◆ TASK ◆
Where the string "that" occurs in the material below, report the whole line.

◆ SUPPLIED DATA ◆
Start of Block

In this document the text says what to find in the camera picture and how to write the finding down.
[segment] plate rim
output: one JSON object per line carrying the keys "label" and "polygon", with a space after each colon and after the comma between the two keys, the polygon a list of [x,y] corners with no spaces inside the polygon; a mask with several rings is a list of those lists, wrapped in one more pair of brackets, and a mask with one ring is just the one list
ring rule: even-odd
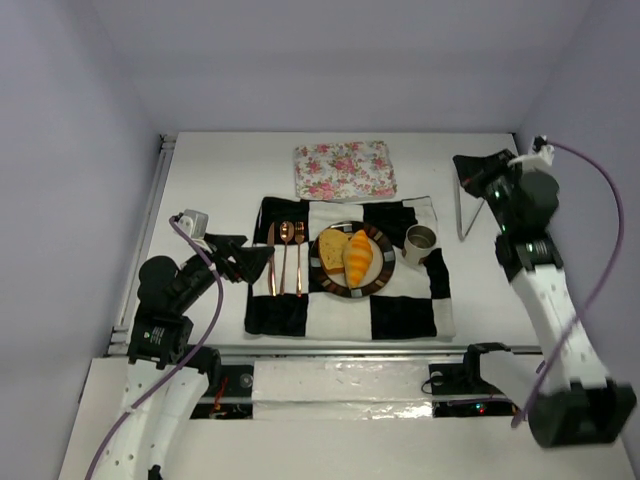
{"label": "plate rim", "polygon": [[[351,226],[350,231],[342,230],[345,233],[356,232],[358,230],[364,230],[367,236],[373,240],[378,247],[380,248],[380,252],[382,253],[382,269],[378,276],[362,287],[351,289],[349,287],[343,287],[342,285],[334,282],[331,277],[327,274],[327,272],[322,267],[322,263],[320,262],[320,254],[318,248],[318,239],[322,232],[329,228],[338,228]],[[311,246],[309,248],[309,271],[313,276],[313,280],[318,283],[318,285],[326,292],[332,293],[339,297],[343,298],[363,298],[368,297],[369,295],[373,295],[374,293],[382,290],[393,275],[396,266],[396,252],[393,249],[393,244],[389,237],[387,237],[382,230],[377,228],[376,226],[363,222],[361,220],[344,220],[341,222],[335,222],[331,225],[323,228],[322,231],[318,234],[318,236],[313,240]]]}

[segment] metal cup
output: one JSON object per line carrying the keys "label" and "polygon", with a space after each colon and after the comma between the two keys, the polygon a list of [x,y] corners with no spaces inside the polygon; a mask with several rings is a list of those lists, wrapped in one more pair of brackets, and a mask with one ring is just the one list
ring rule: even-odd
{"label": "metal cup", "polygon": [[413,225],[407,230],[402,256],[407,263],[420,265],[436,247],[437,240],[436,232],[429,227]]}

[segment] floral cloth
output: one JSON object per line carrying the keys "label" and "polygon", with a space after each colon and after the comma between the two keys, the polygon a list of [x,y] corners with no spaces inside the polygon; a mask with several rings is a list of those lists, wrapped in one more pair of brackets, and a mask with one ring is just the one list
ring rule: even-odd
{"label": "floral cloth", "polygon": [[296,194],[307,200],[391,198],[396,179],[384,142],[303,145],[293,151]]}

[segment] brown patterned plate
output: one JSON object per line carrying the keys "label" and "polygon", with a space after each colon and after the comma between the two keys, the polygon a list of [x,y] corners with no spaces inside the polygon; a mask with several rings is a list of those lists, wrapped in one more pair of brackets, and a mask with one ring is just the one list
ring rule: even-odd
{"label": "brown patterned plate", "polygon": [[319,242],[316,238],[309,250],[309,270],[313,279],[327,292],[345,298],[361,298],[380,291],[393,275],[393,269],[396,266],[396,254],[389,238],[373,225],[362,222],[345,221],[334,223],[327,228],[335,228],[346,234],[364,230],[373,250],[373,261],[361,286],[350,289],[347,287],[344,273],[328,275],[324,271],[318,254]]}

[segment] black and white placemat
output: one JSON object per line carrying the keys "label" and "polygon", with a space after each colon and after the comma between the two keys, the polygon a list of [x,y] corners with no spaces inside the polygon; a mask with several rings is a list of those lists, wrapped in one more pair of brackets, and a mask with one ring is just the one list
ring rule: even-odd
{"label": "black and white placemat", "polygon": [[[402,258],[405,233],[411,225],[420,223],[437,232],[437,218],[429,197],[362,205],[265,197],[253,243],[266,245],[269,226],[276,223],[277,286],[284,257],[284,243],[277,232],[280,223],[287,220],[305,224],[305,241],[301,246],[303,295],[296,296],[297,245],[290,242],[285,295],[269,294],[268,268],[249,286],[245,316],[248,333],[355,341],[455,336],[449,271],[442,250],[436,248],[425,264],[418,267],[408,265]],[[374,225],[389,237],[396,252],[396,266],[389,283],[376,294],[361,299],[325,292],[309,275],[309,240],[313,242],[329,225],[344,220]]]}

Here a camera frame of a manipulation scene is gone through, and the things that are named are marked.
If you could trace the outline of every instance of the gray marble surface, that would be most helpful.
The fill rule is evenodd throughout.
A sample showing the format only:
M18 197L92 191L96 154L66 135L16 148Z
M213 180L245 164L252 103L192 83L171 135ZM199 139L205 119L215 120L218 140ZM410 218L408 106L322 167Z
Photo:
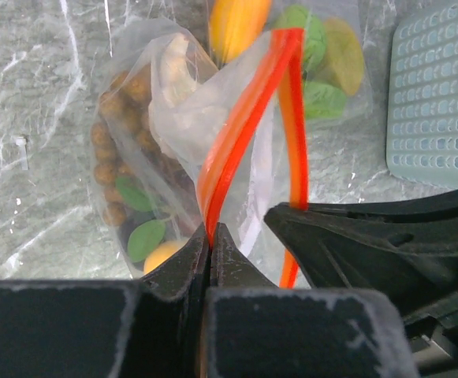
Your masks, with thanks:
M158 13L202 34L204 0L0 0L0 279L129 278L93 210L88 130L104 67L123 28ZM313 202L418 198L439 189L385 166L393 30L431 0L361 0L374 112L310 137ZM28 138L29 170L14 137ZM251 259L272 280L281 255Z

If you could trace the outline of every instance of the orange zipper seal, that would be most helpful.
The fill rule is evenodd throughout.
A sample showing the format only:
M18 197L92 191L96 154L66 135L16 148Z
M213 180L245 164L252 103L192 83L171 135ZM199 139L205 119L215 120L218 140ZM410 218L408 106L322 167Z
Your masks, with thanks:
M290 205L307 208L309 179L301 80L302 50L303 29L271 32L269 52L207 155L199 174L197 199L211 246L230 184L276 90L289 152ZM280 287L293 287L298 270L295 259L286 251Z

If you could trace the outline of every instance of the clear plastic bag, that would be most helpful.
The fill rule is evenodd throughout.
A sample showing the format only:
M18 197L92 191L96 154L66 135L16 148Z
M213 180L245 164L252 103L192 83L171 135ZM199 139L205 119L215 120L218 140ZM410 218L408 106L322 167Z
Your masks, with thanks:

End of Block

◆ RESULT BELOW ◆
Here a camera frame of a manipulation scene is gone through, and the things that are named are marked.
If you could trace the outline of every instance of the gray marble surface, that would be most helpful.
If you could trace the outline of every instance of the orange zipper seal, that would be most helpful.
If you could trace the outline of every instance of the clear plastic bag, that would be most helpful.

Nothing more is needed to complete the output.